→ **Your task**
Which lines of the data below include the string "moved"? Return each of them.

───── Provided data ─────

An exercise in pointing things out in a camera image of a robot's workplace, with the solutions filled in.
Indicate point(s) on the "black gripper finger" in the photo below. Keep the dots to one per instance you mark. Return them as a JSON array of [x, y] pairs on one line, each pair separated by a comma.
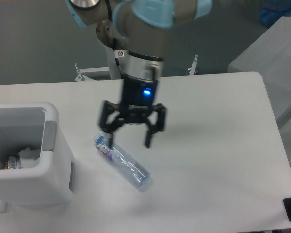
[[159, 126], [109, 108]]

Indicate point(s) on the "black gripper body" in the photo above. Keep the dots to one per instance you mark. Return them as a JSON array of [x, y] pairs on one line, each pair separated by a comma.
[[137, 98]]

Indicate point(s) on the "clear plastic water bottle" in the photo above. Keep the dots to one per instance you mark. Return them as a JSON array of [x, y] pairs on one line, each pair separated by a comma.
[[127, 165]]

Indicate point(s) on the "white wrapper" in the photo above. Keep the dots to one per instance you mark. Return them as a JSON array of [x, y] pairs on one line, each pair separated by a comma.
[[29, 158]]

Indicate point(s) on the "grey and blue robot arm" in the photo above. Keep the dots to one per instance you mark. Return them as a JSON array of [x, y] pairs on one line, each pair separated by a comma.
[[146, 24]]

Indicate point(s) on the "white trash can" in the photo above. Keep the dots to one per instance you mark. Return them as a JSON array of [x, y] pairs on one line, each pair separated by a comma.
[[35, 126]]

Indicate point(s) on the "blue object on floor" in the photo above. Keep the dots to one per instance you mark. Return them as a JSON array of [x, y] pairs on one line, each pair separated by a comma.
[[273, 10]]

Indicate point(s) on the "white pedestal base frame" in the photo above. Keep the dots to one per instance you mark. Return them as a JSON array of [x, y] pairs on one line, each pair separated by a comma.
[[104, 73]]

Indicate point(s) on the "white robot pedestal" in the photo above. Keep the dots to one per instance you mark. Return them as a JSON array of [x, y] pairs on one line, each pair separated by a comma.
[[121, 58]]

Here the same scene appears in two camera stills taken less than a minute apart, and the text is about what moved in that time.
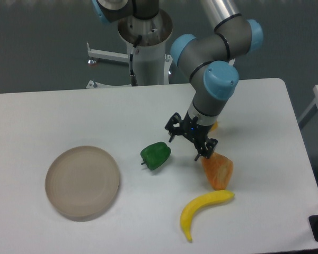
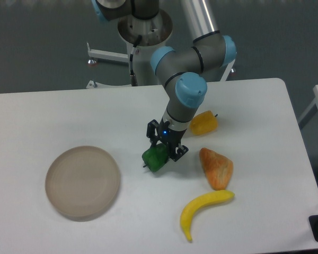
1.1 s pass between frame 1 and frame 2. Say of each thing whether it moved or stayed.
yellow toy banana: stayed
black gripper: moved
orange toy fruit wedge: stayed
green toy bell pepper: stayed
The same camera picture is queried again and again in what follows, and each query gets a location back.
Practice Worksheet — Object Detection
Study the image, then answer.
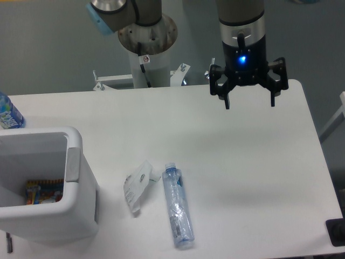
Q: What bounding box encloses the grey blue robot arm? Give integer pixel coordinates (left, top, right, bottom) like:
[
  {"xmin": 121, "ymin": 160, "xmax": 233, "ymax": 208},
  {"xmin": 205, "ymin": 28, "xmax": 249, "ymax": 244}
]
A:
[{"xmin": 86, "ymin": 1, "xmax": 288, "ymax": 106}]

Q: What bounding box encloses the white frame at right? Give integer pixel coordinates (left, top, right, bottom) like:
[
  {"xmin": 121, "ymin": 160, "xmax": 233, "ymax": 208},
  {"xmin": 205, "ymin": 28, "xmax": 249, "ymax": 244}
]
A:
[{"xmin": 319, "ymin": 92, "xmax": 344, "ymax": 144}]

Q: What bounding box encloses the black clamp at table edge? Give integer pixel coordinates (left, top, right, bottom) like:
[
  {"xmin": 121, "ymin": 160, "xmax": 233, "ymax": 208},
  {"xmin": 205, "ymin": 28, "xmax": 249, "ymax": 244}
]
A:
[{"xmin": 326, "ymin": 218, "xmax": 344, "ymax": 247}]

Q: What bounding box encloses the blue labelled water bottle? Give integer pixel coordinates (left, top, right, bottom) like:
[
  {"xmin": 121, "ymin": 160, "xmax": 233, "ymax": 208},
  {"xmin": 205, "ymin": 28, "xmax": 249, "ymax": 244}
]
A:
[{"xmin": 1, "ymin": 92, "xmax": 26, "ymax": 130}]

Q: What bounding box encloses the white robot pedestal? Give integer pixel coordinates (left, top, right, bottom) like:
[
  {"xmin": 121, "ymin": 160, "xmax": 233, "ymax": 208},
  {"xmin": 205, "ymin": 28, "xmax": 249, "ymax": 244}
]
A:
[{"xmin": 92, "ymin": 13, "xmax": 192, "ymax": 91}]

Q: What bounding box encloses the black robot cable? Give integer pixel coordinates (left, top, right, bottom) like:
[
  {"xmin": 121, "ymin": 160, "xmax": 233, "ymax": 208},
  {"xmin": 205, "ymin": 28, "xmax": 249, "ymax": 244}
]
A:
[{"xmin": 137, "ymin": 42, "xmax": 153, "ymax": 88}]

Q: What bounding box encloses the clear plastic wrapper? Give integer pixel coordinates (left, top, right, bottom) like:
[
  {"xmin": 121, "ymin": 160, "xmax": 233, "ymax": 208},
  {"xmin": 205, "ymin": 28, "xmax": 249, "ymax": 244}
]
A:
[{"xmin": 123, "ymin": 160, "xmax": 161, "ymax": 217}]

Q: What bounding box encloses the small black strip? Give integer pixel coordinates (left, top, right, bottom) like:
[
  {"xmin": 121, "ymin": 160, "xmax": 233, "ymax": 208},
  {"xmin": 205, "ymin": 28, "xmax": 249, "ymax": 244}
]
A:
[{"xmin": 6, "ymin": 233, "xmax": 13, "ymax": 254}]

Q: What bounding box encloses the white trash can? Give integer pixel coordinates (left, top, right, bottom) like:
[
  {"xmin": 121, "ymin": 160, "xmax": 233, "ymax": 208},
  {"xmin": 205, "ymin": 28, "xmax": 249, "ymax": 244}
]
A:
[{"xmin": 1, "ymin": 127, "xmax": 100, "ymax": 242}]

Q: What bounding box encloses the clear plastic bottle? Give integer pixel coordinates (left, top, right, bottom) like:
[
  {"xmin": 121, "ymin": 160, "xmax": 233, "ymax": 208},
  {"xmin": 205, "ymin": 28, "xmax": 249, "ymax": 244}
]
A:
[{"xmin": 162, "ymin": 162, "xmax": 195, "ymax": 248}]

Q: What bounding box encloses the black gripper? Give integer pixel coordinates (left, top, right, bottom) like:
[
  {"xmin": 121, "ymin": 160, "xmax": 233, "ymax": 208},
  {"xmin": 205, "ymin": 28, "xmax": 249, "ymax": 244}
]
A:
[{"xmin": 209, "ymin": 34, "xmax": 289, "ymax": 110}]

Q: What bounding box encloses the colourful snack wrapper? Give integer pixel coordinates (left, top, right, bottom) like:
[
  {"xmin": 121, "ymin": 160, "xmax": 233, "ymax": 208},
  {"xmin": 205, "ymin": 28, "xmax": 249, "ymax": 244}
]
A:
[{"xmin": 25, "ymin": 179, "xmax": 64, "ymax": 205}]

─────

→ **Task result**
Here the same scene appears in two camera stills taken less than a minute apart, and the text is about what moved in that time.
1.1 s pass between frame 1 and frame 2. Say of each thing whether it moved or stayed.
black gripper: moved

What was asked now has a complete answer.